Portugal, currently. Spain's Golden Visa program ended on 3 April 2025; new investor-residency applications are no longer accepted. Portugal's Golden Visa is still active (fund investments at €500k, plus cultural, research, and job-creation routes). Portugal's D7 visa requires €920/month income, compared to Spain's Non-Lucrative Visa at roughly €2,400/month. For digital nomads, Spain's Digital Nomad Visa has the lower income threshold (~€2,762/month vs Portugal's €3,680/month).

Which country is safer, Portugal or Spain?
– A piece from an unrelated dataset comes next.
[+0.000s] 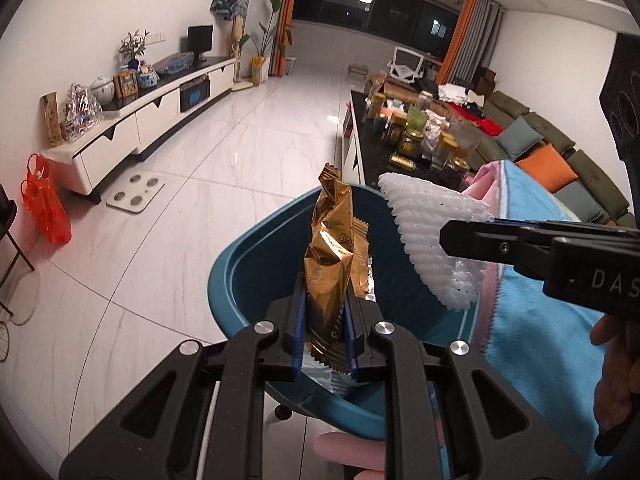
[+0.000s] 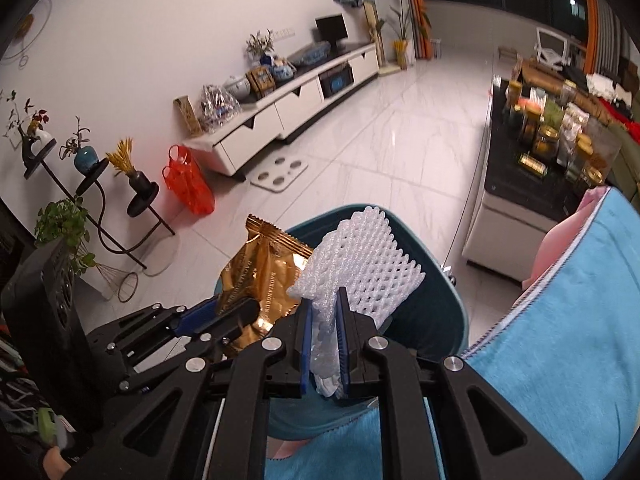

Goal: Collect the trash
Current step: 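Carry gold wrapper and foam net to the teal bin and open both grippers, then move both tools back over the table toward the remaining trash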

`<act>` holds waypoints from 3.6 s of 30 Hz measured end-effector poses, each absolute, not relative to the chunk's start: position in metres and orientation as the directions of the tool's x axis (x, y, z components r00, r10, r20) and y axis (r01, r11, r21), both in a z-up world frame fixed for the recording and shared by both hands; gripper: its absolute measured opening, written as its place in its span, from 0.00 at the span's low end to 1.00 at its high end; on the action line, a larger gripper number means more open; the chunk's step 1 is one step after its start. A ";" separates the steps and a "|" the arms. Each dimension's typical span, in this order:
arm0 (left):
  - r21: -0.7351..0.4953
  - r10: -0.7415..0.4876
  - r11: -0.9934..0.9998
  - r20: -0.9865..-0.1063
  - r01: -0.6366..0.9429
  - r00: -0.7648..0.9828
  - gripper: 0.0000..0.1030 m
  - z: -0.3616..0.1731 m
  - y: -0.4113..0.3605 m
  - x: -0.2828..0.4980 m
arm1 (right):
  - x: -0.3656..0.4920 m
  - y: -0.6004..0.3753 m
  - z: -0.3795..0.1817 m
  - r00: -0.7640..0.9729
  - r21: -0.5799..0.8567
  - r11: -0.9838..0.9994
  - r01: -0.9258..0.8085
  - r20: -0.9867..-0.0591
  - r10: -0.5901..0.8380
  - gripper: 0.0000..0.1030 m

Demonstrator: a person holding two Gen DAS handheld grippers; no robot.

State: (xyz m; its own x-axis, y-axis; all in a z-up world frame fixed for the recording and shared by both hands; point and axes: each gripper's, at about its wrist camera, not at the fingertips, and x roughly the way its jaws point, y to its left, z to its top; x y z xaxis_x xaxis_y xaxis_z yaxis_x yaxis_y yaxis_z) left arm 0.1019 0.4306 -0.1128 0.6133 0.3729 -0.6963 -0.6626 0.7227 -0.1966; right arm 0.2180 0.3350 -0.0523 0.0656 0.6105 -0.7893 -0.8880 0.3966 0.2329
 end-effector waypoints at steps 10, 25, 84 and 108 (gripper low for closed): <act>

Both are very safe. Portugal consistently ranks in the global top 10 on the Global Peace Index. Spain ranks in the top 35. Violent crime is rare in both countries. The main safety concern in both is pickpocketing in tourist-heavy areas — Barcelona's Ramblas, central Madrid, Lisbon's Baixa and Alfama, and the Algarve in peak season.

Do I need to learn the language in Portugal or Spain?

English is widely spoken in tourist areas and major cities in both countries, more so in Portugal (consistently top-10 globally for non-native English proficiency) than in Spain. Outside major cities, basic Portuguese or Spanish is functionally required. Both countries require A2-level local language for citizenship applications.

Which country has better healthcare?

Both rank highly. Spain's public system (SNS) typically ranks higher globally on outcomes and prescription costs are lower. Portugal's public system (SNS) is more variable by region — northern regions outperform southern ones. Private cover is cheaper in Portugal (€60–€100/month) than Spain (€70–€120/month).

How long does it take to become a citizen in each country?

Historically: Portugal five years, Spain ten. The Portuguese parliament voted in October 2025 to extend Portugal's path to ten years, pending presidential promulgation and transitional rules. Spain offers a two-year fast path for nationals of former Spanish colonies and Sephardic Jews. Portugal permits dual citizenship; Spain only permits it for nationals of former Spanish colonies and a few specific other countries.

Can I easily travel between Portugal and Spain?

Yes — no border control inside the Schengen Area. Flights between Lisbon and Madrid take about 1 hour 15 minutes. Driving takes 5–6 hours. The Lisbon–Madrid AVE high-speed rail connection has been discussed for years but isn't yet operational. Many expats live near the border to enjoy both.